I would make sure you have a solid risk mitigation plan. Worse case, if things go bad, what would you do? Cutting out vacations and country club dues may be easier for some than others.

If you life revolves around the social events of the country club, and you will lose your circle of friends because you can no longer afford to be a member, will they still accept you? Will you want to hang around them? Once you get to a certain level, it's hard to go back.

What about kids college? If you send them to a community college, rather than a name brand, will that impact other perceptions?

Straight line calculations are great, so are Monte Carlo and Historical. You just have to know how they fit in. It will be different this time, it just depends on how different... A 1% success rate is all you need, if you can hit that 1%...

With a $5.5M at age 45, and a 4% withdrawal rate, that is $220K per year. Plan on at least your 13.5% in taxes, likely much higher.
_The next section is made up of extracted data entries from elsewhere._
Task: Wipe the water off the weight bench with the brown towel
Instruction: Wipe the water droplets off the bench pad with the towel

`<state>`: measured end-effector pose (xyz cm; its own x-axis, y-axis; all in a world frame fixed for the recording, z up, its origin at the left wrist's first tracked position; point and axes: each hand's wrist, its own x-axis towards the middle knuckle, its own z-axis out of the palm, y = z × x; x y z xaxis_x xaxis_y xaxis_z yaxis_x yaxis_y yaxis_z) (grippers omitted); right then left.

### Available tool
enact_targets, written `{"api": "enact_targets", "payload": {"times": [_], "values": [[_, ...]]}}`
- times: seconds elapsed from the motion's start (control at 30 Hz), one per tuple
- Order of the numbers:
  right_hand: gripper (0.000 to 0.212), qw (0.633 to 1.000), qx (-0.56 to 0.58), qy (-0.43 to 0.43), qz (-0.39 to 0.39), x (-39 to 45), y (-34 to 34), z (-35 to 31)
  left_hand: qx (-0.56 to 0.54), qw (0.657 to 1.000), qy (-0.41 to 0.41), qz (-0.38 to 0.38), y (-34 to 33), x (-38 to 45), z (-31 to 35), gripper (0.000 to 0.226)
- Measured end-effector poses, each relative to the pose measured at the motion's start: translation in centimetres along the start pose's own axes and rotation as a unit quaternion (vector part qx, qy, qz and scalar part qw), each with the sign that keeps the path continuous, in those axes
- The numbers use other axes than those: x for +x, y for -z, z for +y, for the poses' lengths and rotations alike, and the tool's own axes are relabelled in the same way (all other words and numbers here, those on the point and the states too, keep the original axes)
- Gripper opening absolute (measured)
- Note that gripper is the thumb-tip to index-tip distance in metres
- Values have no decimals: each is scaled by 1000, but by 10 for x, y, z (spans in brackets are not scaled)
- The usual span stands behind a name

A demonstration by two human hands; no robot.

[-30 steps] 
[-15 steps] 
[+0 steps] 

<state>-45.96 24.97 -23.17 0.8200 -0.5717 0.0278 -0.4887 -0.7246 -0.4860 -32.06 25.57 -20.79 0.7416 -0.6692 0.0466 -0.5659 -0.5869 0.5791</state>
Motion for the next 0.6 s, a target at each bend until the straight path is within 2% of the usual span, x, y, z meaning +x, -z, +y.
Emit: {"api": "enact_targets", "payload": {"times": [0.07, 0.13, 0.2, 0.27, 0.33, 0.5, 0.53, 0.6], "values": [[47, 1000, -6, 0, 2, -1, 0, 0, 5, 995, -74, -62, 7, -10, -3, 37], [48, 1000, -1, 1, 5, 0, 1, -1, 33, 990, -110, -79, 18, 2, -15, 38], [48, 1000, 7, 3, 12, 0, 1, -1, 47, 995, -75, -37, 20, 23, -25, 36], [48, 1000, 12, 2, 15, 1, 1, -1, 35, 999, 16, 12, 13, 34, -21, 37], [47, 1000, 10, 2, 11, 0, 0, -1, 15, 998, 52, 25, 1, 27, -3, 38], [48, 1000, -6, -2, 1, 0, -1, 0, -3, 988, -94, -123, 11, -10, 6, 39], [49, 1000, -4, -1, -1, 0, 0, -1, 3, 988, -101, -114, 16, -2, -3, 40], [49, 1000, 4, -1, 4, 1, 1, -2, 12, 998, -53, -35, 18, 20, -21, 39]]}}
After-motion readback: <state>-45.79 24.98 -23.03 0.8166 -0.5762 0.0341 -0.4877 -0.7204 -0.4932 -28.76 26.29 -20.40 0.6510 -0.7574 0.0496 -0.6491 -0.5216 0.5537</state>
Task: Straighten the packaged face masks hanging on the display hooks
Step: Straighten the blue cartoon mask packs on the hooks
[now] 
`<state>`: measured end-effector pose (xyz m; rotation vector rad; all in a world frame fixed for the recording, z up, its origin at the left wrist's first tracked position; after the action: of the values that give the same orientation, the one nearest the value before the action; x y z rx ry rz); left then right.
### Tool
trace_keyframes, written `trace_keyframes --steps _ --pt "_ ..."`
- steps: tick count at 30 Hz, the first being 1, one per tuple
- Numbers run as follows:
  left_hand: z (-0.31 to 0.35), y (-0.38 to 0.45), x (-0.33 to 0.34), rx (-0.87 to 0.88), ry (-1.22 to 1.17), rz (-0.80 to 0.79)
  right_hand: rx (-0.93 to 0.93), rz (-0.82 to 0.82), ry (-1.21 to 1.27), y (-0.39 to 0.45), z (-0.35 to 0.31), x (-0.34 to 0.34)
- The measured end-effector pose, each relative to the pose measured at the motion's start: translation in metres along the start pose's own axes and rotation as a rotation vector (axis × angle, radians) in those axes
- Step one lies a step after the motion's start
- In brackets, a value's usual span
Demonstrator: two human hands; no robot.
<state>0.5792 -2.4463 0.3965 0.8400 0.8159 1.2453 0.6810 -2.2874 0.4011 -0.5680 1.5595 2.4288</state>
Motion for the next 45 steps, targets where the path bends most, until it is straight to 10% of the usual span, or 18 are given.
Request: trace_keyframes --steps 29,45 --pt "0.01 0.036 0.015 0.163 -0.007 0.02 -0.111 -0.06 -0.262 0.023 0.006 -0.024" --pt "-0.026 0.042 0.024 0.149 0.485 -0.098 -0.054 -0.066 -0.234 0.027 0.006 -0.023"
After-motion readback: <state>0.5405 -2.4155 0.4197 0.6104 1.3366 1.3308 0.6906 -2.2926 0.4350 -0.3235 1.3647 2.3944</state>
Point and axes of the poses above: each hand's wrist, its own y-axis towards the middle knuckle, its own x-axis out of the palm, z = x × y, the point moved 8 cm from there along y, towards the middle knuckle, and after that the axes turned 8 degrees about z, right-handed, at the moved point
You may pay a higher tax rate than 13.5%, specially if tax rates change. CT (and the Feds) have a high tax bill, and will likely get higher with someone making $220K, after all, you will be withdrawing over $255K, which will be your income. There was talk about limiting tax free withdrawals of a Roth if you make much more than that.

The 4% withdrawal rate is for a 30 year time frame, not 40 years. It could still work.

Have a plan, factor in some contingency money for unknowns, and have a solid risk mitigation plan if things go awry.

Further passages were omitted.